Che ne sai del Giappone?

Che ne sai del Giappone?

Oggi mi sto ponendo questa domanda, cercando di mettere insieme quanto di questo paese ho vissuto in questi ultimi anni, come per trarne un sunto. Tale pensiero sarà forse stato per l’ennesima volta suscitato dal vedere vari schemi ripetersi sempre uguali, nell’esprimere interesse per il Giappone nei vari media, soprattutto social.
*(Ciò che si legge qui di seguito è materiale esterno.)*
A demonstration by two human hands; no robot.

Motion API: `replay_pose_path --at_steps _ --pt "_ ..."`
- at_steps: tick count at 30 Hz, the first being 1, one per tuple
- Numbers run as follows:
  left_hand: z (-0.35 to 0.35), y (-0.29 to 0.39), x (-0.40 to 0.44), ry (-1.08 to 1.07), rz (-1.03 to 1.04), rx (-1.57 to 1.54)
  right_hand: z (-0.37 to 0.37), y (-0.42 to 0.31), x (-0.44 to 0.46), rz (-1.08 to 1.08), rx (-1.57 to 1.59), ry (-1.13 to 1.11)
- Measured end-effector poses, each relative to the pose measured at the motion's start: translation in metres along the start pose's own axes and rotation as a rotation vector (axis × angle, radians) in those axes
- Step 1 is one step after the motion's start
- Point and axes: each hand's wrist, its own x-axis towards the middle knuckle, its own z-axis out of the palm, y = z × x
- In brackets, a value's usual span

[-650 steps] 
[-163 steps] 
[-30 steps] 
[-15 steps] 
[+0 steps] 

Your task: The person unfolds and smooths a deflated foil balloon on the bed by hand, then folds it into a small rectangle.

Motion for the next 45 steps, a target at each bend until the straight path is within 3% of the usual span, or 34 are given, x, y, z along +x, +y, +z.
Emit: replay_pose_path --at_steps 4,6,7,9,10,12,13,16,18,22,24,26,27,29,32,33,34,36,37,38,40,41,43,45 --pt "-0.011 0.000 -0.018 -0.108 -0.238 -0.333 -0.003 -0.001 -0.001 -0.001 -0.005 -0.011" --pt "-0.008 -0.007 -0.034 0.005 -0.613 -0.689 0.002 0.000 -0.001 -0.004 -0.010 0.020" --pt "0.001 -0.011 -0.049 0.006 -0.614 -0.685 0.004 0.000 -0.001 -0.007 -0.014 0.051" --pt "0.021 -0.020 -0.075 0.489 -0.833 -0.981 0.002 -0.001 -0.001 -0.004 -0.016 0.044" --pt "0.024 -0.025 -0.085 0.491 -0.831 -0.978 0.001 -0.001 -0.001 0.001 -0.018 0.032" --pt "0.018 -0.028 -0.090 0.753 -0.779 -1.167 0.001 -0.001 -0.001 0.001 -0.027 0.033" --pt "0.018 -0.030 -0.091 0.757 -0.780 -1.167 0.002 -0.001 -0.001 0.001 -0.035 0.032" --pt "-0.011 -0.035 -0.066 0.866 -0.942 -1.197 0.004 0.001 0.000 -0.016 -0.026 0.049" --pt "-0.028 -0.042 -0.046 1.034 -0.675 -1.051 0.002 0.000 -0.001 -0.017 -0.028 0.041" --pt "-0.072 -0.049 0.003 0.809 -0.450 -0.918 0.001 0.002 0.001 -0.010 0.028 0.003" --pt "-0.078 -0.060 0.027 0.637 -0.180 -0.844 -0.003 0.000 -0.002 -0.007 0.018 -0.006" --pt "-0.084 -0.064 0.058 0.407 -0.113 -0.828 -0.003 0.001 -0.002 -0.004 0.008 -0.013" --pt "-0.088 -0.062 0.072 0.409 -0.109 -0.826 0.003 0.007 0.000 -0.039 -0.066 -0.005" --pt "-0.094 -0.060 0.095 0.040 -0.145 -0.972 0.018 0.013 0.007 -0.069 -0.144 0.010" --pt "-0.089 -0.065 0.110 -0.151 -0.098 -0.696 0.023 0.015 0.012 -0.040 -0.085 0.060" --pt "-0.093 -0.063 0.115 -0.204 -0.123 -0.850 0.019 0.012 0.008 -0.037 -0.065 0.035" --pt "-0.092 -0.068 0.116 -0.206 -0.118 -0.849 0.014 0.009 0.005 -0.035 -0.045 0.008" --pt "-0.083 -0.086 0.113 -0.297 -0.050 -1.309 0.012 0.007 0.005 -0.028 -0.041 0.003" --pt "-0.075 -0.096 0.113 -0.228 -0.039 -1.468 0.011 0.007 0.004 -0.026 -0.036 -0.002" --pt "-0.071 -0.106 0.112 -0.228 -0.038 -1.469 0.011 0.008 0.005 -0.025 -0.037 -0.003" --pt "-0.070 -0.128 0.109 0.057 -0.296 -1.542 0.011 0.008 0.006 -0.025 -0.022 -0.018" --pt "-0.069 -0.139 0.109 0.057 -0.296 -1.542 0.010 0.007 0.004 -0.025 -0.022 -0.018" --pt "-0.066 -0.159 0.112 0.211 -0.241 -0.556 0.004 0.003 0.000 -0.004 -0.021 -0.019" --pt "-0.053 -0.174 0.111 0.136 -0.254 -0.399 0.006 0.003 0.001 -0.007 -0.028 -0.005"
Ed è sintomo di aver ormai raggiunto una certa età rendersi conto che certe dinamiche, modalità e argomenti non solo si ripropongono in questi ultimi anni, ma hanno già fatto almeno il triplo giro nel replicarsi con nuove ondate. Ma è quello che viene proposto per un qualche tipo di consumo, moda o soddisfazione il Giappone che mi interessa e che vorrei venisse visto anche dagli altri?

Per mio carattere, mi pare sempre di dover trarre delle somme per comprendere dove mi collochi io rispetto a certi fenomeni, come se in qualche modo dovessi sentire di avere una sorta di “permesso” per poter continuare a parlare di un certo argomento, invece di farmi, piuttosto, da parte e lasciare la parola a chi pare avere più efficacia nel parlare anche sempre della stessa cosa ripetuta da mille altri.

Che ne sai del Giappone? Mi chiedo.

La domanda giusta forse sarebbe “cosa stai cercando del Giappone”.

Mi sembra che tutti quelli che si avvicinano a questo paese lo facciano per trovare un frammento di sé, magari minuscolo, che percepiscono mancargli. Non occorre dare una denominazione a tale particella mancante, ognuno nel suo intimo, almeno vagamente, sa come chiamarla. E in Giappone, così lontano e così diverso, talvolta pare che ci sia almeno un aspetto capace di dare sollievo a questa mancanza. Perché vi sono talmente tante sfaccettature, anche in contraddizione tra di loro, nell’arcipelago di paesaggi e di cultura che è il Giappone, da poter corrispondere in modo più o meno soddisfacente ai bisogni delle persone più diverse tra loro. Quasi come se la sua proverbiale ospitalità riuscisse ad espandersi anche negli aspetti psicologici, e accontentare più o meno tutti.

Per quanto mi riguarda, sono arrivata a un punto in cui quello che cerco del Giappone è rispondere appunto a tale domanda: che ne sai del Giappone? E non trovo una risposta precisa, vedo invece scorrermi nella memoria i volti delle persone che in questo paese ho incontrato, durante i miei viaggi. Incontri anche solo di qualche attimo. Tanti occhi e espressioni che comunicavano non solo la persona, ma anche un particolare modo di intendere la vita e il relazionarsi con gli altri.

E proprio le sfumature innumerevoli delle persone mi portano a dire che quel “che ne sai del Giappone” potrebbe trasformarsi in un “che ne sai delle persone che appartengono al Giappone”, e che ne sai di come un luogo e una cultura vengano plasmati continuamente da quello che esse provano, vivono, costruiscono con le proprie vite quotidiane.

Ci vuole estrema umiltà nel porsi di fronte a un paese come il Giappone, e pazienza. Non è un qualcosa che giunge tutto intero e tutto a propria disposizione, anche se l’impressione di poter avere una sorta di esclusività e affinità elettiva nei suoi confronti spesso inganna molti di quanti iniziano ad amarlo, e che finiscono per fraintendere, influenzati dal filtro invisibile e irremovibile della propria cultura di origine. Non ci sono epifanie o rivelazioni improvvise, ma un cammino continuo che talvolta potrebbe arrestarsi, tornare sui propri passi, riprendere con altri ritmi e modalità.

Che ne sai del Giappone? In realtà niente. E forse è proprio questo il vero punto di partenza.